Language, you see, is a gift unparalleled. It’s a gift that reveals who God is (a speaking God), who we are, and what the world is like (See Why Language Is Everything). It’s an elaborate system for communication, wheels within wheels of perspective, association, definition, and structure woven together with invisible thread: a tapestry more elaborate, more intricate, more jaw-droppingly diverse and beautiful than we can fathom. And this gift is as precious as the air we breathe, for it provides what we need more than anything: communion. It gives us closeness . . . nearness. It joins what was separate. It binds what is broken.

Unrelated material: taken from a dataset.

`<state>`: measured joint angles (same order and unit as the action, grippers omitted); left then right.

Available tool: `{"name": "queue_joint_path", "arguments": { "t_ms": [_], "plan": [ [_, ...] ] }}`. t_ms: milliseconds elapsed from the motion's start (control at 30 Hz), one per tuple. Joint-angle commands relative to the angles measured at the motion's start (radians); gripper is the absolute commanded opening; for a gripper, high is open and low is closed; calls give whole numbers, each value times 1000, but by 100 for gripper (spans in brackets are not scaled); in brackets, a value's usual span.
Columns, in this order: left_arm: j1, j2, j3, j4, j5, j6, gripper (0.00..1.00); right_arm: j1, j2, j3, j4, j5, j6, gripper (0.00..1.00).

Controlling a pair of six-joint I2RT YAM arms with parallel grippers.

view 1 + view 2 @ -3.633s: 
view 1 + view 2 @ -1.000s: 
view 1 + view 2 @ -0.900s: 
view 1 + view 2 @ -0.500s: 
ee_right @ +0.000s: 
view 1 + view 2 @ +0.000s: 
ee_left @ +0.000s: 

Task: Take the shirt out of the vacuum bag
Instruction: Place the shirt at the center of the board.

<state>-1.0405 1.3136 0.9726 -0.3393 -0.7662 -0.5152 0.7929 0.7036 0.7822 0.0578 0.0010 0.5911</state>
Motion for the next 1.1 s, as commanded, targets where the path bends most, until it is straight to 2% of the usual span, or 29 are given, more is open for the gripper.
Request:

Language is a gift unparalleled.

This gift, I told my students, was taken away from my dad. And on one evening, as I sat next to his hospital bed with some of his friends, we tried to guess the name of his favorite donut. The communication chart was useless. Eventually, he was able to part his lips and push out the sound, “Europe.” Our guesses started flowing: German Chocolate? French cruller? 45 minutes, we couldn’t figure it out.

Later that week, one his friends said cheerfully, “Hey! We figured out your dad’s favorite donut: it’s Dutch crumb!” I should have known. He’d brought that very donut back to us from his work when we were kids. It was legendary: a cake donut with thick glaze, smothered in sugar crumbs. Yes, Dutch crumb — a donut made by a local shop, which I now happen to live near, a donut that I give my graduate students at the end of each semester, a donut with a story.

And so I sat before my students: Nigerians, Koreans, Chinese — and told them about this special donut I had brought in memory of my dad. I told them that language was a gift. . . .

And that’s when I lost it. The thought that my father had such a precious gift taken away from him in his final days . . . it was too much. The weight of the gift and the sadness of its absence for him, at a time when I so desperately wanted a few final words with him . . . my chest was too heavy to produce any speech. His speechlessness made me speechless. Silence and restrained tears would have to do. As a class, we could gather around this gift and marvel for a few moments.

It’s easy to treat language as an academic subject. We can wax eloquently about the nature of communication and what it reveals about the human condition. But language is also about Dutch crumb donuts. It’s about persons made in the image of a speaking God. It’s about the giving of a great gift.

Maybe that, in the end, is really why I’ve written so much about words. Behind all of my investigations and ruminations on language is my father — silent but strong. His heart set on his God with closed lips.

After he died, he got the gift back, no doubt. But he got what we really want more than anything: the gift giver. And we’ll get him too . . . one day. Until then, take a moment to find gratitude for the gift. It’s a truly great gift. Open it slowly, carefully, with a full heart and palms open in praise.